Seuls
les animaux vivent heureux cachés, leur vie durant. Et s’ils éprouvent le
besoin d’émettre des sons ils se dispensent bien de parler. Corpus est muet,
c’est entendu, pour Alma il y a doute : son silence est peut-être une
simple préférence. Tous deux ont été soulagés de découvrir que l’île où ils
avaient abordé n’était pas déserte.
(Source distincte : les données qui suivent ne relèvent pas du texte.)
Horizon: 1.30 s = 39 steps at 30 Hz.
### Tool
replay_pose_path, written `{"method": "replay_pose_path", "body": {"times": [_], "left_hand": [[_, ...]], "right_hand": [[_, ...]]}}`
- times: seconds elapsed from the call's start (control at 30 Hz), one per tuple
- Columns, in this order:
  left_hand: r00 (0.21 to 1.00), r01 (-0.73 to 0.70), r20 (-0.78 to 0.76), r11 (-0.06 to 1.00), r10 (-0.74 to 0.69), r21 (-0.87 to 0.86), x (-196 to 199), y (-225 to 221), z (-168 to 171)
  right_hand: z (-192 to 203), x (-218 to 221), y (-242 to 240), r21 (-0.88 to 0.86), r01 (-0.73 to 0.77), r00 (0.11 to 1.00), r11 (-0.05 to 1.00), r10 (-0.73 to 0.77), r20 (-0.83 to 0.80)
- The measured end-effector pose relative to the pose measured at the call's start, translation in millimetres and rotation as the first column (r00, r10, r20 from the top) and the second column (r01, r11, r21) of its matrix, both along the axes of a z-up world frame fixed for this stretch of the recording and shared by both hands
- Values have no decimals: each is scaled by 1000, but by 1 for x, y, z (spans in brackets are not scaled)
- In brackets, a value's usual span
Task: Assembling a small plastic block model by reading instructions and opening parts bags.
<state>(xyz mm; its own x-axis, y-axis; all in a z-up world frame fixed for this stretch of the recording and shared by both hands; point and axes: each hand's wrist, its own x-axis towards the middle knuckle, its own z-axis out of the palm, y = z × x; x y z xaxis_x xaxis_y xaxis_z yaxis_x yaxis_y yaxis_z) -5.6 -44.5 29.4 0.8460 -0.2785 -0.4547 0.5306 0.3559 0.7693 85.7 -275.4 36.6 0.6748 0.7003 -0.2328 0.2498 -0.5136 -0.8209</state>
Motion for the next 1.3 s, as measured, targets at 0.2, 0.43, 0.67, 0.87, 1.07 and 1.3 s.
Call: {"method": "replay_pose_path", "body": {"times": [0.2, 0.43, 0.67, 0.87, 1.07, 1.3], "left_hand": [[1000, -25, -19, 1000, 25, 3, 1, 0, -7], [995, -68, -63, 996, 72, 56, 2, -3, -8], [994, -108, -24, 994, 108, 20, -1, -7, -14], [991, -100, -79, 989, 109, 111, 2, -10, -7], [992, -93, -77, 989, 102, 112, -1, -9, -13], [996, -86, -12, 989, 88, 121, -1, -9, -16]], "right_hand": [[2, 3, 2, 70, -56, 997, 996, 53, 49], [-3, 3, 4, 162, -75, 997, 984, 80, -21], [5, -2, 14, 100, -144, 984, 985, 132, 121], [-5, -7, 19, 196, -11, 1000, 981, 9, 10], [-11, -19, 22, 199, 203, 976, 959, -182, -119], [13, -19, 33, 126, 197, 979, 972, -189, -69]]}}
Ils se sont fait des amis discrets, qui de
toute façon s’expriment en une langue étrangère. C’est comme une musique, un
chant d’oiseaux. Parfois Alma se dit Voilà les oiseaux et parfois elle se dit
Voilà les gens.
Corpus
les entend aussi, il n’est pas sourd. Mais il continue de faire ce qu’il a
entrepris. Souvent ce n’est pas grand-chose, un bricolage, ou même moins :
une contemplation. La nature sur l’île est splendide, et il y a l’horizon vers
lequel on peut se tourner à tout moment. Les insulaires semblent curieux de
savoir ce qui se passe là-bas, de l’autre côté, mais comment leur dire ?
Alma rit des mimiques et des gestes qu’ils échangent, Corpus s’y met aussi – à
faire des gestes. Il est très sérieux. S'il était parmi eux, Binh-Dû comprendrait N’y allez pas.